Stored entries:
____

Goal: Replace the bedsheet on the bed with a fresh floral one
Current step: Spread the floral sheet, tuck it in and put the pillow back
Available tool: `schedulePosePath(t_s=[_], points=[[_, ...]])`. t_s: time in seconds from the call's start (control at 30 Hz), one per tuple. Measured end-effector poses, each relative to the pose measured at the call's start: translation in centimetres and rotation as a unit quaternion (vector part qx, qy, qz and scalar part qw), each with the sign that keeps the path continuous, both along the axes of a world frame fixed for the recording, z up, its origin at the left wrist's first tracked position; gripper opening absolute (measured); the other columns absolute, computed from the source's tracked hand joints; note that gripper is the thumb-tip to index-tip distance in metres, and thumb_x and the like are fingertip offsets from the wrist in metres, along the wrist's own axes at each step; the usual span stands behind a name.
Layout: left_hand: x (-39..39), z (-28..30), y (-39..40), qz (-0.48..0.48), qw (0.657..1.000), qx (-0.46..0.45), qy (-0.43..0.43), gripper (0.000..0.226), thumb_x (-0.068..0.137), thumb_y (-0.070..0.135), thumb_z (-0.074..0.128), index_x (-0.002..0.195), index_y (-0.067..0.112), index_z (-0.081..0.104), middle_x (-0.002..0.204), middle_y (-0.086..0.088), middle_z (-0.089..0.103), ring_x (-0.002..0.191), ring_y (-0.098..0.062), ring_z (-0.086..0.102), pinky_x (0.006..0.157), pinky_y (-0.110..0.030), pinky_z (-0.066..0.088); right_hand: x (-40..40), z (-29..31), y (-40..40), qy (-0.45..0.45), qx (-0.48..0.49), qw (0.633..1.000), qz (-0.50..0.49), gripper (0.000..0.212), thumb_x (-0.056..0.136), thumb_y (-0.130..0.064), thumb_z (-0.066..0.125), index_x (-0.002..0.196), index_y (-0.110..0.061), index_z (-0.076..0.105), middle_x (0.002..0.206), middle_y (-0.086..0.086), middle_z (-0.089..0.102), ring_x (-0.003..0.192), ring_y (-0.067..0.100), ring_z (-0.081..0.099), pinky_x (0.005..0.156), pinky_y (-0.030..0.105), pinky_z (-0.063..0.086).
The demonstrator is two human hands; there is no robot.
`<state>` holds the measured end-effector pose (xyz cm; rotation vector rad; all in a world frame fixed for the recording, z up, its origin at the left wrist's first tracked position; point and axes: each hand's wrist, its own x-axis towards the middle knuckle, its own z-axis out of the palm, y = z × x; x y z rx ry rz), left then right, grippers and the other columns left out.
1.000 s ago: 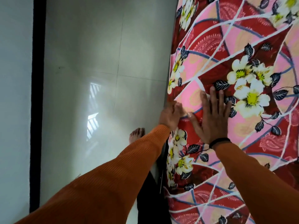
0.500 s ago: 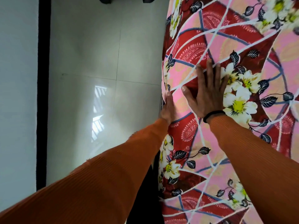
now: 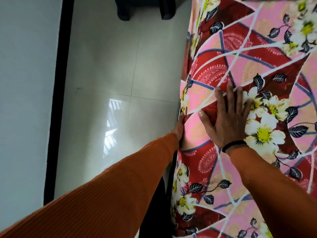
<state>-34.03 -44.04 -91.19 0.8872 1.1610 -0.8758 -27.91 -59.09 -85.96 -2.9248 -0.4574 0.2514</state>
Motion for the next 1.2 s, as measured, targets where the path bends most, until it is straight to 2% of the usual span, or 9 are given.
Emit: schedulePosePath(t_s=[0.2, 0.33, 0.4, 0.57, 0.73, 0.87, 1.0, 1.1, 1.2], points=[[0.9, -1.8, 0.5, -0.126, 0.985, 0.102, 0.054, 0.082, 0.096, 0.075, 0.03, 0.129, 0.008, 0.063, 0.129, -0.015, 0.066, 0.111, -0.033, 0.065, 0.097, -0.044, 0.054, 0.1, -0.1, 0.3, 0.019, -0.013, 1.0, -0.005, 0.088, 0.095, -0.074, 0.038, 0.164, -0.026, 0.01, 0.171, 0.006, -0.003, 0.157, 0.032, -0.008, 0.121, 0.067, 0.004], [3.5, 3.5, 3.9, -0.386, 0.858, 0.321, -0.11, 0.039, 0.106, 0.032, 0.043, 0.109, 0.003, 0.07, 0.113, -0.021, 0.071, 0.107, -0.038, 0.068, 0.082, -0.035, 0.05, 0.8, 0.6, 0.2, 0.038, 0.014, 0.999, -0.004, 0.086, 0.095, -0.068, 0.046, 0.163, -0.022, 0.017, 0.171, 0.007, 0.0, 0.158, 0.031, -0.006, 0.119, 0.069, 0.005], [6.1, 5.4, 5.6, -0.283, 0.826, 0.437, -0.218, 0.029, 0.104, 0.019, 0.049, 0.106, 0.001, 0.072, 0.108, -0.023, 0.072, 0.104, -0.038, 0.067, 0.085, -0.032, 0.039, 2.6, 1.1, 0.4, 0.026, 0.029, 0.999, 0.001, 0.084, 0.096, -0.062, 0.05, 0.161, -0.015, 0.023, 0.171, 0.01, 0.007, 0.158, 0.031, 0.001, 0.119, 0.069, 0.007], [14.0, 4.8, 4.4, -0.199, 0.925, 0.254, -0.2, 0.055, 0.108, 0.049, 0.031, 0.146, 0.017, 0.053, 0.143, -0.017, 0.059, 0.131, -0.035, 0.054, 0.102, -0.03, 0.04, 10.1, 1.2, 1.8, -0.002, 0.035, 0.999, -0.036, 0.081, 0.099, -0.059, 0.046, 0.161, -0.013, 0.022, 0.17, 0.011, 0.011, 0.158, 0.029, 0.003, 0.122, 0.064, 0.006], [15.9, 3.8, 2.8, -0.13, 0.975, 0.146, -0.103, 0.077, 0.101, 0.07, 0.013, 0.157, 0.023, 0.037, 0.151, -0.016, 0.051, 0.135, -0.034, 0.052, 0.114, -0.039, 0.037, 14.8, 0.8, 3.8, 0.028, -0.019, 0.999, -0.012, 0.084, 0.099, -0.065, 0.039, 0.162, -0.016, 0.015, 0.171, 0.009, 0.003, 0.158, 0.029, -0.003, 0.121, 0.065, 0.007], [17.7, 4.4, 2.9, -0.076, 0.987, 0.114, -0.082, 0.103, 0.082, 0.088, 0.008, 0.153, 0.022, 0.044, 0.139, -0.016, 0.061, 0.12, -0.031, 0.064, 0.094, -0.032, 0.051, 15.8, 0.9, 4.7, 0.039, -0.037, 0.998, -0.023, 0.086, 0.097, -0.068, 0.039, 0.163, -0.018, 0.014, 0.171, 0.008, -0.001, 0.158, 0.03, -0.005, 0.121, 0.067, 0.005], [18.5, 3.0, 4.3, -0.065, 0.993, 0.075, -0.06, 0.108, 0.075, 0.097, 0.027, 0.142, 0.019, 0.057, 0.13, -0.013, 0.068, 0.114, -0.03, 0.067, 0.108, -0.043, 0.048, 15.9, 0.7, 4.7, 0.023, -0.022, 0.999, -0.029, 0.085, 0.097, -0.065, 0.04, 0.163, -0.018, 0.015, 0.171, 0.008, 0.0, 0.158, 0.03, -0.005, 0.12, 0.068, 0.005], [18.1, -0.6, 3.8, -0.061, 0.995, 0.033, -0.067, 0.129, 0.042, 0.107, 0.037, 0.136, 0.021, 0.06, 0.114, -0.012, 0.075, 0.099, -0.03, 0.075, 0.099, -0.05, 0.056, 16.0, -0.1, 4.8, 0.006, -0.021, 0.999, -0.034, 0.084, 0.097, -0.063, 0.044, 0.162, -0.018, 0.017, 0.171, 0.008, 0.002, 0.158, 0.031, -0.003, 0.12, 0.068, 0.005], [19.3, 0.2, 4.2, -0.055, 0.996, 0.009, -0.071, 0.123, 0.049, 0.105, 0.038, 0.134, 0.019, 0.063, 0.108, -0.011, 0.077, 0.095, -0.03, 0.076, 0.095, -0.05, 0.058, 16.0, -0.3, 5.1, -0.002, -0.024, 0.999, -0.035, 0.083, 0.098, -0.064, 0.043, 0.162, -0.017, 0.018, 0.171, 0.009, 0.004, 0.158, 0.032, -0.001, 0.12, 0.067, 0.006]])
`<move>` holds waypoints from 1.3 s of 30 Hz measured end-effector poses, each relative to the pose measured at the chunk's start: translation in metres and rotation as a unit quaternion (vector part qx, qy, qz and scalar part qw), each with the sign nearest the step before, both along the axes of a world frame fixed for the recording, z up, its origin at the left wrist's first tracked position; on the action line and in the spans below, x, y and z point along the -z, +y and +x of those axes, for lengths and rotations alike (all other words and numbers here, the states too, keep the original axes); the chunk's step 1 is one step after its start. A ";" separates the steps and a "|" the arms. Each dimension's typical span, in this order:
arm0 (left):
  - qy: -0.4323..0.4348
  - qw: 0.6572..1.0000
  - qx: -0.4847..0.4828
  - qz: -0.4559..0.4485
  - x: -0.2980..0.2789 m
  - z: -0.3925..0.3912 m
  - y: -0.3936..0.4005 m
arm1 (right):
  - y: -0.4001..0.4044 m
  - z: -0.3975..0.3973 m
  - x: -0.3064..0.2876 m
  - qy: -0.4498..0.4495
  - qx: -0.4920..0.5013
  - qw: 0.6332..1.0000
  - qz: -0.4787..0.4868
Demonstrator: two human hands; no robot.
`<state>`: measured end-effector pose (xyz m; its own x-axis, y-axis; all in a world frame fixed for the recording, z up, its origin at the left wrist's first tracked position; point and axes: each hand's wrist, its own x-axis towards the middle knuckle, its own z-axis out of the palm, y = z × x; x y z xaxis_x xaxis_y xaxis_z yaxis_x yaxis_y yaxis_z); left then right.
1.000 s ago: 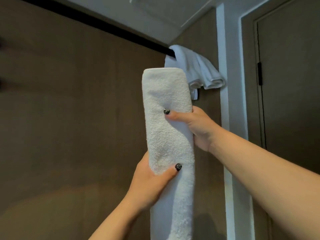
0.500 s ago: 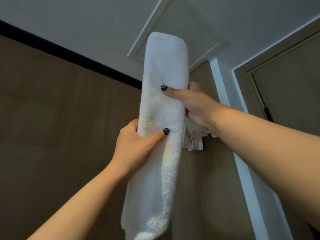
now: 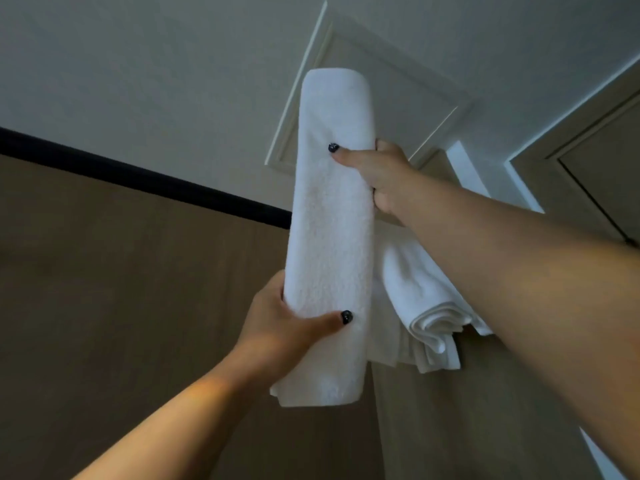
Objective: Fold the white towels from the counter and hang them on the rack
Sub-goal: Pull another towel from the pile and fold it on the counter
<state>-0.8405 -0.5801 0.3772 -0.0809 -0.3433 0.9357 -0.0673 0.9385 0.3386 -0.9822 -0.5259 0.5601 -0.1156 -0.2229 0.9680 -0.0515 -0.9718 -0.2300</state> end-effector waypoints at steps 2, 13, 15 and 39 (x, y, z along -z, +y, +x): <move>-0.001 1.000 -0.015 -0.007 -0.004 -0.003 -0.005 | -0.008 -0.003 -0.012 -0.020 0.010 1.000 0.001; 0.051 0.996 -0.050 -0.055 -0.004 -0.025 -0.037 | -0.064 0.014 -0.045 0.105 0.273 0.956 0.031; 0.060 0.995 -0.055 -0.063 -0.002 -0.027 -0.040 | -0.063 0.020 -0.049 0.174 0.372 0.912 0.017; -0.005 0.980 -0.199 0.002 -0.038 -0.013 -0.049 | -0.037 0.029 -0.013 0.413 0.287 0.859 0.096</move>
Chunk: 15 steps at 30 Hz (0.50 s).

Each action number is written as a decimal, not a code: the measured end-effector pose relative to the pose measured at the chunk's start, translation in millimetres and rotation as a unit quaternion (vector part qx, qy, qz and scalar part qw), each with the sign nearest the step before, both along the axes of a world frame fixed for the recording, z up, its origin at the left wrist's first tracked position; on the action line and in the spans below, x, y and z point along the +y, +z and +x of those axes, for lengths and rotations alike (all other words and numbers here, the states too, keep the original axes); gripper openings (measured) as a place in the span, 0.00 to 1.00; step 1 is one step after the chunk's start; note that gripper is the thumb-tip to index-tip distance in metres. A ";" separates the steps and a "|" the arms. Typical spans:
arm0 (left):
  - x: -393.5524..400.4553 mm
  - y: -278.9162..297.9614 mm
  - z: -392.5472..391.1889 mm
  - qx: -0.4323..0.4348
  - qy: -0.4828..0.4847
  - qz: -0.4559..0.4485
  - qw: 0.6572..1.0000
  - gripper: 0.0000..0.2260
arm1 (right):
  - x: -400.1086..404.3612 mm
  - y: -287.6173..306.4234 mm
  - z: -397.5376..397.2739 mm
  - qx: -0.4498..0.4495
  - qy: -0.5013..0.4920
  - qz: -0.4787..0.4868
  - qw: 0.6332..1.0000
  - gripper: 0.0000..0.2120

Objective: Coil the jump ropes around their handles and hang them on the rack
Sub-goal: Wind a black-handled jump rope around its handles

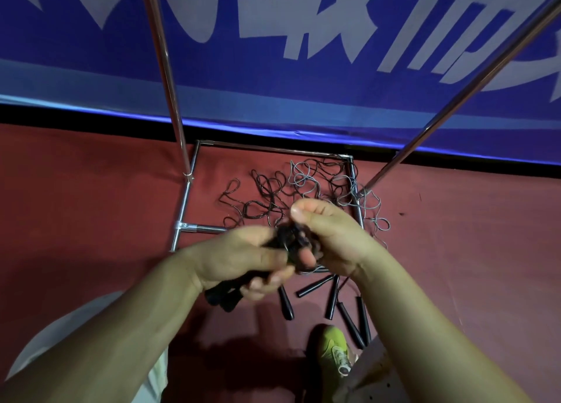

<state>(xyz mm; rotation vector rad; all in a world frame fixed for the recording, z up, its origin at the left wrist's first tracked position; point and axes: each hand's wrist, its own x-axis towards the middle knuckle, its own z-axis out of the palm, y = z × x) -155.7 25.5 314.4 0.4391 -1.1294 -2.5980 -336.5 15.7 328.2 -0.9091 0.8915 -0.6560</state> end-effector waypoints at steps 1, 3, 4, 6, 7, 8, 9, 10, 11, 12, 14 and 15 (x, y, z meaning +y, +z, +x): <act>-1.8 -0.6 1.6 -0.001 0.041 0.021 0.999 0.16 | -1.5 -1.7 -2.4 0.002 -0.022 -0.022 1.000 0.13; -4.1 -0.1 2.6 -0.033 0.123 0.047 0.991 0.11 | -2.2 0.5 -5.1 0.035 -0.047 -0.079 0.995 0.12; -4.4 1.3 1.9 -0.053 0.156 0.056 0.985 0.09 | -0.9 2.2 -5.6 0.052 -0.052 -0.107 0.991 0.10; -4.2 3.6 -0.1 -0.086 0.196 0.066 0.975 0.10 | 1.7 2.4 -5.0 0.077 -0.057 -0.141 0.985 0.07; -4.0 4.3 -1.1 -0.096 0.207 0.065 0.972 0.11 | 2.4 0.6 -4.1 0.097 -0.061 -0.155 0.981 0.05; -4.2 4.8 -2.0 -0.104 0.214 0.061 0.969 0.12 | 2.7 -1.0 -2.5 0.119 -0.068 -0.166 0.977 0.04; -4.2 5.6 -2.4 -0.111 0.218 0.059 0.968 0.12 | 2.4 -3.7 -1.6 0.140 -0.078 -0.177 0.971 0.04; -4.2 6.5 -3.1 -0.117 0.222 0.056 0.966 0.12 | 1.9 -5.5 -0.3 0.158 -0.094 -0.183 0.966 0.05; -4.6 7.5 -3.7 -0.124 0.227 0.053 0.965 0.12 | 1.1 -9.4 0.8 0.178 -0.113 -0.192 0.959 0.06; -5.2 7.8 -4.6 -0.132 0.233 0.046 0.962 0.13 | 1.4 -12.1 2.8 0.199 -0.129 -0.200 0.951 0.08; -6.2 7.4 -7.0 -0.163 0.250 0.007 0.954 0.12 | 4.2 -16.0 7.2 0.242 -0.150 -0.214 0.934 0.13; -6.6 6.8 -8.3 -0.184 0.260 -0.024 0.948 0.10 | 5.7 -16.9 9.6 0.257 -0.153 -0.220 0.929 0.15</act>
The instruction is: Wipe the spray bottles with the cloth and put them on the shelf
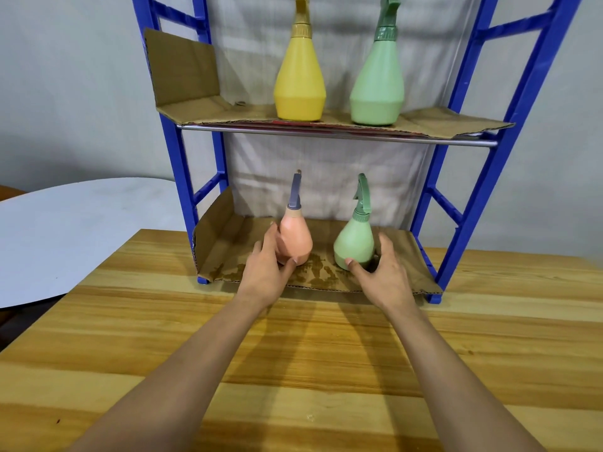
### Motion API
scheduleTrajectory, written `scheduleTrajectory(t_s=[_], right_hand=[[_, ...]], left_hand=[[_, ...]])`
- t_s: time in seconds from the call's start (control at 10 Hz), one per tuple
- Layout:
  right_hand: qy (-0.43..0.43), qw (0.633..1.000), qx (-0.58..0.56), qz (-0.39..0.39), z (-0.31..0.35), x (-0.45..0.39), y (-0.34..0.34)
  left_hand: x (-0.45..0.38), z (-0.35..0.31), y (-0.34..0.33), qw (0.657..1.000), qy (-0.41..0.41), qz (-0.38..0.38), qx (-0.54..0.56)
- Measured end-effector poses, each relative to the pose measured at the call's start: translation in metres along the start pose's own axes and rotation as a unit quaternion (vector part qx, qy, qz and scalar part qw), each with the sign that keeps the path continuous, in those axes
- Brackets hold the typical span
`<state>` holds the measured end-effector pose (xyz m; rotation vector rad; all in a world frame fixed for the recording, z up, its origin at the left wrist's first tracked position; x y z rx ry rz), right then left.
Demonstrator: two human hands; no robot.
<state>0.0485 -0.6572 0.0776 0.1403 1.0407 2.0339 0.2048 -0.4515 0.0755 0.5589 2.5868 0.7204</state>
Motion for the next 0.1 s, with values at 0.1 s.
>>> scheduleTrajectory(t_s=[0.1], right_hand=[[-0.006,1.0,-0.014,-0.017,-0.0026,0.007,0.0107]], left_hand=[[0.0067,-0.003,0.007,1.0,-0.02,-0.007,0.004]])
Point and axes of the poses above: each hand's wrist, its own x-axis away from the middle knuckle, its own y-axis out of the back of the hand, z = x × y, the point moved 9 cm from there along -x, towards the middle knuckle, and after that the axes turned 7 degrees about x, right-handed, at the moved point
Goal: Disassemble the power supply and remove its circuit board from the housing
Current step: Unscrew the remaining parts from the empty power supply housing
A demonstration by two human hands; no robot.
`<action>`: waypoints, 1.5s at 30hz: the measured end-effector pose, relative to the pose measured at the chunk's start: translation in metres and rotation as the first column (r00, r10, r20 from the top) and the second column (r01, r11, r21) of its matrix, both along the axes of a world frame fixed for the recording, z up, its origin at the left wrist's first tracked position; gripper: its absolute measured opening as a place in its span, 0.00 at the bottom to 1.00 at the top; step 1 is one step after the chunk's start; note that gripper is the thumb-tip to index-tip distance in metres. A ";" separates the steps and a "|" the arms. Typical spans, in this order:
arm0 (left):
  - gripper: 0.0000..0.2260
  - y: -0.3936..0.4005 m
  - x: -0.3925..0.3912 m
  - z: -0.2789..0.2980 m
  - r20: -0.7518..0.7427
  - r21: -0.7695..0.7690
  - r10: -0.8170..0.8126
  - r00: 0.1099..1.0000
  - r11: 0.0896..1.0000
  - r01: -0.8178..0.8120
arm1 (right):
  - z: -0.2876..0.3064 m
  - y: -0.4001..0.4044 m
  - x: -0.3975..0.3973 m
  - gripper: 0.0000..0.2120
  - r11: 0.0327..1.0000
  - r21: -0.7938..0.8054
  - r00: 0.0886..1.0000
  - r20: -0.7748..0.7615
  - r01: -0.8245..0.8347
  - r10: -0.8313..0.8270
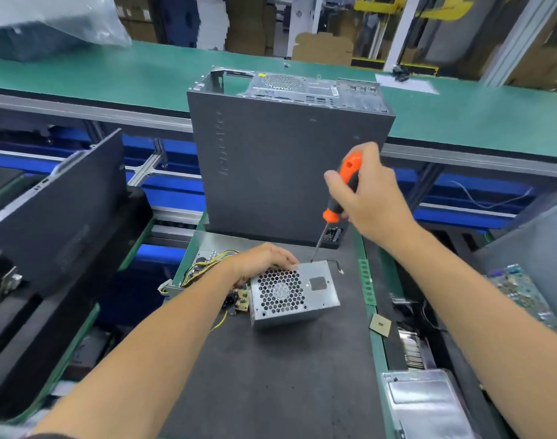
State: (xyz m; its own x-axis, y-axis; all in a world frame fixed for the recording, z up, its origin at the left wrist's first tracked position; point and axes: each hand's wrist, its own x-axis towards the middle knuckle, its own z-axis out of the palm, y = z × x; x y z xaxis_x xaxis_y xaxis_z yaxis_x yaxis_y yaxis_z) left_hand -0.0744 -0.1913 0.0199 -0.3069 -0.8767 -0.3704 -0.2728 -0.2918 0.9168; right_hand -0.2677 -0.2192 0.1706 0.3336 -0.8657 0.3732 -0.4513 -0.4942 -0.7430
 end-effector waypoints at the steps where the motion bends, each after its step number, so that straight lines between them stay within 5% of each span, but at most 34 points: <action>1: 0.10 0.000 0.000 0.000 0.005 -0.001 0.006 1.000 1.000 -0.006 | -0.005 0.003 0.004 0.12 1.000 -0.020 0.999 -0.036 -0.007 0.007; 5: 0.10 -0.001 -0.001 0.002 0.032 -0.040 -0.014 0.999 0.999 0.015 | -0.020 0.006 0.010 0.12 0.997 -0.069 0.991 -0.130 -0.035 0.025; 45: 0.08 0.003 -0.007 0.003 0.124 -0.096 0.135 0.983 0.988 -0.123 | -0.031 0.023 -0.005 0.14 0.985 -0.116 0.989 -0.098 -0.126 0.115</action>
State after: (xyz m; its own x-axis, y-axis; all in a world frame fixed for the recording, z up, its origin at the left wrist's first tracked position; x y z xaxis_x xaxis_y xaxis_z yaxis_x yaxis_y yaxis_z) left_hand -0.0809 -0.1886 0.0231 -0.1435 -0.9365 -0.3199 -0.3561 -0.2527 0.8996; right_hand -0.2728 -0.1961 0.1393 0.4698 -0.7673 0.4365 -0.4455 -0.6329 -0.6332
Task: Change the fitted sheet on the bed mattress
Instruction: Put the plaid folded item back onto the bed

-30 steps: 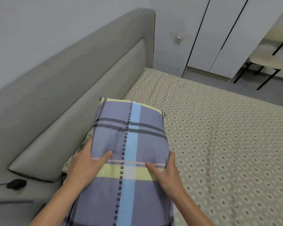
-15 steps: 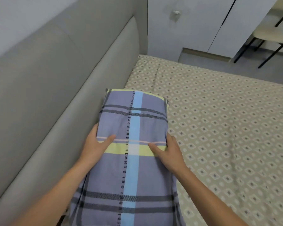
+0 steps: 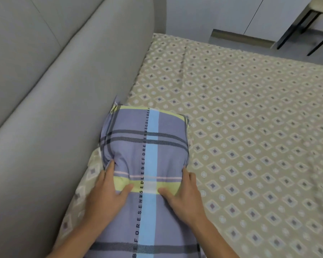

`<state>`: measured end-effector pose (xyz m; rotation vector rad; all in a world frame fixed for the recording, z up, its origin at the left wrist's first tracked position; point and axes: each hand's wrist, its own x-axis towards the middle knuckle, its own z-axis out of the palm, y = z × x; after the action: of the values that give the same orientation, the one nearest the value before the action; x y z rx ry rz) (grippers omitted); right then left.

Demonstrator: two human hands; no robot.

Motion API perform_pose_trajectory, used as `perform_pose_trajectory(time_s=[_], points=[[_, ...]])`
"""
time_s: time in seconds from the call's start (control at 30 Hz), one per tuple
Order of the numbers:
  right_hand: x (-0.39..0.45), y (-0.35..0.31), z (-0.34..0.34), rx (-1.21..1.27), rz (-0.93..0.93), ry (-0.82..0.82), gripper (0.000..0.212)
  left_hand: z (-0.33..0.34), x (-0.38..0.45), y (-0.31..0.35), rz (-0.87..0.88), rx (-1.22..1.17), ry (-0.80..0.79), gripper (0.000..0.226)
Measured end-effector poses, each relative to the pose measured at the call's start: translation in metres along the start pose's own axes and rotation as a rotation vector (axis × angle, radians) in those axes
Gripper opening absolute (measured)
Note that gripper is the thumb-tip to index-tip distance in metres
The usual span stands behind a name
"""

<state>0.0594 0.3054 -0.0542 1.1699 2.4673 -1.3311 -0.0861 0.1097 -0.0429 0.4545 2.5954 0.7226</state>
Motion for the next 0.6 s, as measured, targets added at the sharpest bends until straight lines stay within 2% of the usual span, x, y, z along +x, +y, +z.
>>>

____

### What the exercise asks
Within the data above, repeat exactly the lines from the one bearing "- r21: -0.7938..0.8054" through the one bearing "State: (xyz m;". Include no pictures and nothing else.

### Answer space
  - r21: -0.7938..0.8054
  - r00: 0.0886..1.0000
  - r20: -0.7748..0.7615
  - r01: -0.8245..0.8347
  - r10: -0.8313..0.8270
State: (xyz m; its own x-axis, y-axis; all in a world frame fixed for the recording, z up, its origin at the left wrist's first tracked position; point and axes: each hand's wrist, its own x-axis towards the middle knuckle, its own z-axis out of the palm, y = z × x; x y z xaxis_x xaxis_y xaxis_z yaxis_x yaxis_y yaxis_z) left_hand -0.0744 -0.1913 0.0199 -0.3069 -0.8767 -0.3704 -0.2728 -0.2918 0.9168; right_hand -0.2677 -0.2192 0.1706 0.3336 -0.8657 0.3732 -0.4513 -0.4942 -0.7430

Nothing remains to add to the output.